Lainie was obviously appalled, which perversely made Richard feel better. Bad temper put red flags under her cheekbones and caused her short, straight nose to wrinkle. It was all very ineffectual. She didn’t have the face for intimidation. Her features were deceptively sweet. If she’d thrown tantrums as a child, her parents had probably smiled tolerantly and chucked her under the chin.

“You want us to do a TV interview? About...this?” Lainie asked, horrified.

“Could you not gesture directly at me when you say that?” Richard asked. He leaned back against the wall and crossed one ankle over the other. “It’s bad for my self-esteem.”

She ignored him and continued to address Pat. “I really don’t think that’s a good idea. Neither of us comes across that well in screen interviews anyway, and if we’re supposed to be addressing our...relationship...” She managed to get the word out, but it rolled sourly around her tongue. She looked as if she’d taken a swallow of milk and realised it had gone off about six weeks ago.

“Speak for yourself, Tig,” he said, and her sea-green eyes turned almost teal with irritation. Personally, he was starting to feel quite relaxed. There was something very soothing about letting Lainie fight their battles. She was so delightfully...flammable. “I always keep my head during interviews.”

“That’s why you’ve almost driven Lynette Stern into a nervous breakdown, is it? Allow me to send you a link to a clip reel on YouTube. It’s a three-minute Not-Safe-For-Work montage of your polite responses to interview questions. The censored version is one continuous bleep.”

Richard’s smile grew. “Have you been looking me up on the web?”

There was an audible click of teeth as Lainie pressed her lips together. She could probably make judicious use of Lynette’s fuck-you emoticons.

“Ostensibly, the interview is to promote The Cavalier’s Tribute and give an insight into what it’s like to be a young—” Pat eyed them. “Youngish actor in the modern West End.”

Lainie looked even more annoyed. “Well, I’m younger than Richard.

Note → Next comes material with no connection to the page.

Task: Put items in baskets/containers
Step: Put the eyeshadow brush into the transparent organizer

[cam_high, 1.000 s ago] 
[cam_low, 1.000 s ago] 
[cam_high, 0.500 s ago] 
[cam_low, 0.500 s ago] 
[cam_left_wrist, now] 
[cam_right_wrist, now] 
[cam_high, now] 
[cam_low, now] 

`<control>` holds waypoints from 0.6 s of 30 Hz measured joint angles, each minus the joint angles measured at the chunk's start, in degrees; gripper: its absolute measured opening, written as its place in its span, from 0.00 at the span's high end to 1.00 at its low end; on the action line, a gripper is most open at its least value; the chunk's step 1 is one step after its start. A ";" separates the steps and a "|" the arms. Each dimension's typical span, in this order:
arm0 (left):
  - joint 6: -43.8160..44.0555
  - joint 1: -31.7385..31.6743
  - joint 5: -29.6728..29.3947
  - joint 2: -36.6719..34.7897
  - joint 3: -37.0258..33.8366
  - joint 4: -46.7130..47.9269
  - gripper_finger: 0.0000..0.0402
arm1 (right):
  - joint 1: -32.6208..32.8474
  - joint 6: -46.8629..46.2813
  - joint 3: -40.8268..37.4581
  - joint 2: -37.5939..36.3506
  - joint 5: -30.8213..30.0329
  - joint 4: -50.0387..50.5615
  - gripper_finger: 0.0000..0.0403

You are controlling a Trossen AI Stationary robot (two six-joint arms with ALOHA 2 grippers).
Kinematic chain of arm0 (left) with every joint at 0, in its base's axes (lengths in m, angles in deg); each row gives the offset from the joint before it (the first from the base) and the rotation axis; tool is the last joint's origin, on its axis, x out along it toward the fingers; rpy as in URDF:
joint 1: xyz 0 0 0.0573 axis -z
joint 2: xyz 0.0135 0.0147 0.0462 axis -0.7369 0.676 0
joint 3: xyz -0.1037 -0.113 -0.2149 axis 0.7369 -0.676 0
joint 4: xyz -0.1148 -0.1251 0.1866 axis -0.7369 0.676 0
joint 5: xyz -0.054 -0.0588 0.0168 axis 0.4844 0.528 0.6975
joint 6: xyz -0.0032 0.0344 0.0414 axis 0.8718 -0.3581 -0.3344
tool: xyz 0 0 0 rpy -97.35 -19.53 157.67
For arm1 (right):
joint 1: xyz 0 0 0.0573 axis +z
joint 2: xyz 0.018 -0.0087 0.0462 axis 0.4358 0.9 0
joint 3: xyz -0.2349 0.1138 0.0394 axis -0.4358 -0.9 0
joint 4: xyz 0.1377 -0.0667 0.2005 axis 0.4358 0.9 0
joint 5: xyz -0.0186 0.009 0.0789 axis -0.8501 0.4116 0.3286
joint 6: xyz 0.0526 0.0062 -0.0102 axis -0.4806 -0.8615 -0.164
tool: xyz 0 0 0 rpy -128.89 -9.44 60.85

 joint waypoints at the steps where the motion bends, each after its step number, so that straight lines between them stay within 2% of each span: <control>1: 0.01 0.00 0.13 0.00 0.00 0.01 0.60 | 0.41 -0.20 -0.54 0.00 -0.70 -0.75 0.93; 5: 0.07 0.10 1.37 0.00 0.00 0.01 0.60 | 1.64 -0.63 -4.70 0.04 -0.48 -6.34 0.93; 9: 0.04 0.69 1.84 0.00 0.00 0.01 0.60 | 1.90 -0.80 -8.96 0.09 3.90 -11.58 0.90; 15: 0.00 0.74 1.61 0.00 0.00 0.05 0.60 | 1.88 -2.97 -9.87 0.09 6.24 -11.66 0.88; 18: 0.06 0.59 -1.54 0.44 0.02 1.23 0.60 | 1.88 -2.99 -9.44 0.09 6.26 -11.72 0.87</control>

“You’ve always seemed practically infantile to me,” he told her comfortingly, and her fingers closed around the ballpoint pen he’d left on his desk. He suspected he was about two minutes away from having it neatly inserted into his jugular.

“Obviously, Tara Whitlow is going to broach the relationship angle. I think it’s best if you play for discretion. The less you say, the more the public will infer for themselves. Sadie Foster is likely to be voluble on the subject of her affair with Jack Trenton, so I’d prefer you to present a contrast. You’ve both had media training. I’m sure you’ll behave sensibly.”

It was admirable, the level of threat Pat could impart without altering the tone of her voice or intensity of her expression.

“Sadie?” Lainie flung his spare jacket off the desk stool, and he watched as fifteen hundred quid of full-grain leather sailed carelessly into one corner of the room. She sat down and fixed Pat with a furious stare. “Is Sadie Foster in the same interview slot?”

“And Jack.” Pat casually removed a speck of fluff from her lapel. “It was originally their booking, to promote Les Mis. But the band scheduled to appear at eight had to pull out due to ‘illness’—i.e. one of them has been carted off to rehab. So the producers have extended Sadie and Jack’s slot, and decided to include you and Richard, as well. The Palladium has had enough free publicity recently. We need to keep our end up.”

Lainie’s response to that was short, explicit and unprintable.

Really, she was growing on him all the time.